Yes, Putin is a close ally of Georgia's new leader, but succession is no return to cold war power games

There's so much anti-Russian feeling in the country that a shift back to soviet lifestyle is unlikely.


So, Mikheil Saakashvili has conceded defeat to billionaire Bidzina Ivanishvili, who won Monday’s elections and is all set to become Georgia’s new Prime Minister. He has already captured the imagination of the western media, understandably intrigued by a man who lives in a glass castle with his exotic pets, who has an albino rapper for a son, and who was, until recently, a recluse.

Journalists have also latched on to an almost irresistible storyline about the resurgence of Russian influence, amid suspicions of shadowy, John le Carré-style ‘cold war’ deals.  This is certainly a remarkable moment, and one that was utterly unthinkable only a few years ago given Saakashvili’s tight grip on political power; focusing too much on the role of Russia would underestimate how much this is actually a Georgian story. Many comments posted on articles and blogs are clear: Russia is only part of the story, and it is risky to look at the east from a very western vantage point.

Even though Saakahsvili seemed invincible, many Georgians have been unhappy with his leadership for some time. From this viewpoint, the election results are not such a big surprise. While many agree that he led the country through important reforms, and successfully curbed the once pervasive ‘small c’ corruption that plagued everyday life, many Georgians, especially the Tbilisi middle class, have tired of his authoritarian style and want a change. There have been mass street demonstrations since autumn 2007 and the resulting violence has fuelled a series of tense electoral campaigns and created a toxic political climate. And all of this was only made worse by the 2008 war over the control of the Abkhazia and Ossetia regions, which undermined the credibility of the Georgian Government at home and abroad.

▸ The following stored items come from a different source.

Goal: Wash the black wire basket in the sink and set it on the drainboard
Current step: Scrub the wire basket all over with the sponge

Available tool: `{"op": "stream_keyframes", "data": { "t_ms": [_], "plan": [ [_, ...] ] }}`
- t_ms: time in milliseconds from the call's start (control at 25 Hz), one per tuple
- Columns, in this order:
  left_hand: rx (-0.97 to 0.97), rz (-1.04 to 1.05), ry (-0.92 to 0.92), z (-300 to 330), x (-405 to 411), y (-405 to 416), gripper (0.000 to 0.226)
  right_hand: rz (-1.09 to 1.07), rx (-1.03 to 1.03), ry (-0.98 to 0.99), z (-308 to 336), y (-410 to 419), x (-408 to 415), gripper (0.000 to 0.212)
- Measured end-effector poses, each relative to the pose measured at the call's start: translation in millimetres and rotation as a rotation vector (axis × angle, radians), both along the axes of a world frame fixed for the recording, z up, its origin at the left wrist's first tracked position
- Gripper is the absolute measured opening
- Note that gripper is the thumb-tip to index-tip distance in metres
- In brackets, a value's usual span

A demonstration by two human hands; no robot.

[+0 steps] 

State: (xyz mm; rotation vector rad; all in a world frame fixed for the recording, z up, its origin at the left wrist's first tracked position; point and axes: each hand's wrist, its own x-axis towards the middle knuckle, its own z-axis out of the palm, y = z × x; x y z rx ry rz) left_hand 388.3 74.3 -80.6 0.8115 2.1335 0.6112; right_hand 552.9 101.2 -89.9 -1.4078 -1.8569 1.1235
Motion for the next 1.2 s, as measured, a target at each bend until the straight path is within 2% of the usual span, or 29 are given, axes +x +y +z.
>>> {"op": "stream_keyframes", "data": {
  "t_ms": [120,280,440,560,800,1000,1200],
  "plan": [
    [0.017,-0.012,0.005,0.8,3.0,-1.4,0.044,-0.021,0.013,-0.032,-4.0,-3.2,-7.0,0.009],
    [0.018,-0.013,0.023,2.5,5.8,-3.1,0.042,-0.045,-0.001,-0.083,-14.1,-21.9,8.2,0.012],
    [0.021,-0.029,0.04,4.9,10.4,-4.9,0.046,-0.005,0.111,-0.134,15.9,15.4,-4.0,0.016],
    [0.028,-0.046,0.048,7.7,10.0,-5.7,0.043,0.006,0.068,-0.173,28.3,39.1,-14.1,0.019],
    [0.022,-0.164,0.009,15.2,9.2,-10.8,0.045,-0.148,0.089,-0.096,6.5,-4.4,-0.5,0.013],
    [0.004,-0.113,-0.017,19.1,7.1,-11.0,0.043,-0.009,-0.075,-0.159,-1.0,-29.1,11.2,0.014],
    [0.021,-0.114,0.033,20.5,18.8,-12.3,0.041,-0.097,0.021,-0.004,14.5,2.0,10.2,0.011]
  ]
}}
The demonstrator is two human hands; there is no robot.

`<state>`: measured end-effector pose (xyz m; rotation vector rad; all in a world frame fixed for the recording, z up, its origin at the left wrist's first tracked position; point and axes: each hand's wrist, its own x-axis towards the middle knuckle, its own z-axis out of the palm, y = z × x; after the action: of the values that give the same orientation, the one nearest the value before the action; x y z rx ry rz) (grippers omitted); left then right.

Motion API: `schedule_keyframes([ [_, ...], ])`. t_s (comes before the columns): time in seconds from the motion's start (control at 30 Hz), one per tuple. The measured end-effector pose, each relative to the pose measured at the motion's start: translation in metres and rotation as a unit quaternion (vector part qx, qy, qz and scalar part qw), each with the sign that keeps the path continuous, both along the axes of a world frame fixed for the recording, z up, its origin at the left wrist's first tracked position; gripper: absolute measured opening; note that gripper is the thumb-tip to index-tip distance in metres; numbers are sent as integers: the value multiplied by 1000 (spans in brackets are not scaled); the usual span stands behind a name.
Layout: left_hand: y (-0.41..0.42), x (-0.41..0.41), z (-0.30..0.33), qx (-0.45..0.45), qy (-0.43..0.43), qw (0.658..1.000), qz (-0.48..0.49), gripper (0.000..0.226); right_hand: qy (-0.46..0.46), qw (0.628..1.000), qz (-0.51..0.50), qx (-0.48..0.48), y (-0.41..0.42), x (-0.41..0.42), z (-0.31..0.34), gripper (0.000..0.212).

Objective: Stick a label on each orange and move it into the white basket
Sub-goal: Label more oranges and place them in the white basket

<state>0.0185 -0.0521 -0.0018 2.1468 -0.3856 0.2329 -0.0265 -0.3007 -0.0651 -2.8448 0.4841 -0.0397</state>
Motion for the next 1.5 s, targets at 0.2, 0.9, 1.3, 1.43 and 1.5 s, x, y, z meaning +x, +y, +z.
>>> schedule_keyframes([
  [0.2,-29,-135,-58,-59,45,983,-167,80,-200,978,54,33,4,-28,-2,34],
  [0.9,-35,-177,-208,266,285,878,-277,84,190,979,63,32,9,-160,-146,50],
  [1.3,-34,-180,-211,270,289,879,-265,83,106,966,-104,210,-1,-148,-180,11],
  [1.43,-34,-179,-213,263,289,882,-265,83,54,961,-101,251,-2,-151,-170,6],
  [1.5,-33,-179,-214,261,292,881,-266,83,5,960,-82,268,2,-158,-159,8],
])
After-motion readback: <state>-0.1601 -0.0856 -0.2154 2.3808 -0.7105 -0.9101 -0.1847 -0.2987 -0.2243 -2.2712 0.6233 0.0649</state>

Although certainly the richest and most flamboyant of Saakashvili’s challengers, Ivanishvili is not the first. Georgian political life has seen a number of short-lived rising political stars, including a former UN ambassador and a TV anchorman.  But opposition parties in Georgia were weak and governed more by the personality of their leaders than by any ideology or coherent policy plans.

Unlike the ruling United National Movement (UNM),  most parties have, so far, been heavily concentrated in Tbilisi and only a few have been able to campaign actively in the regions.  Most importantly, they had little money, while the UNM had heavy financial, as well as political, support from the USA. Not surprisingly, every previous attempt to challenge the UNM leadership has stalled.

Then Ivanishvili came on the scene, barely a year ago. Cash is not a problem: he owns a bank. Reaching the hearts and mind of the electorate beyond Tbilisi is not a problem: he is from the rural west of the country. Simmering tension with Russia is not a problem: he gets on well with the Kremlin, and will take Georgia back to its communist past, or so his opponents claim.

But while such assertions have fuelled the fantasy in the West about the return of soviet style dominance in the Caucasus region, it doesn’t ring quite true. For a start, there is so much anti-Russia sentiment in Georgia that a significant shift back towards a soviet lifestyle is unlikely. Ivanishvili has confirmed that he intends to pursue EU and Nato membership, which matter to Georgians much more than any other forms of political allegiance. On more pragmatic and economic grounds, Georgia needs someone to navigate the difficult diplomatic relationship and inflammatory rhetoric between Georgia and Russia to address important commercial issues, particularly on trade between the two countries.

To me this does not look like a return to the cold war era. Ivanishvili’s victory may have benefited from Putin’s support, but it can also be argued that Saakashvilii’s defeat is the necessary conclusion of an obsolete political alliance with the West – particularly the USA. Georgia is not the only European country that may need more Russian friends, rather than fewer, in the years to come. 

Contrary to all expectations, there has been no violence in the streets of Tbilisi and Saakhasvili has conceded defeat gracefully. He may well step out of the way or even agree to power sharing in very western (dare I say, British) political style. If this paves the way to more open, balanced and sober political processes and dialogue, it will be to the credit of Georgians’ themselves, not the Kremlin or Capitol Hill. It would also mark a major step forward in Georgia’s democratic transition, and one that other countries in the region and beyond may wish to study.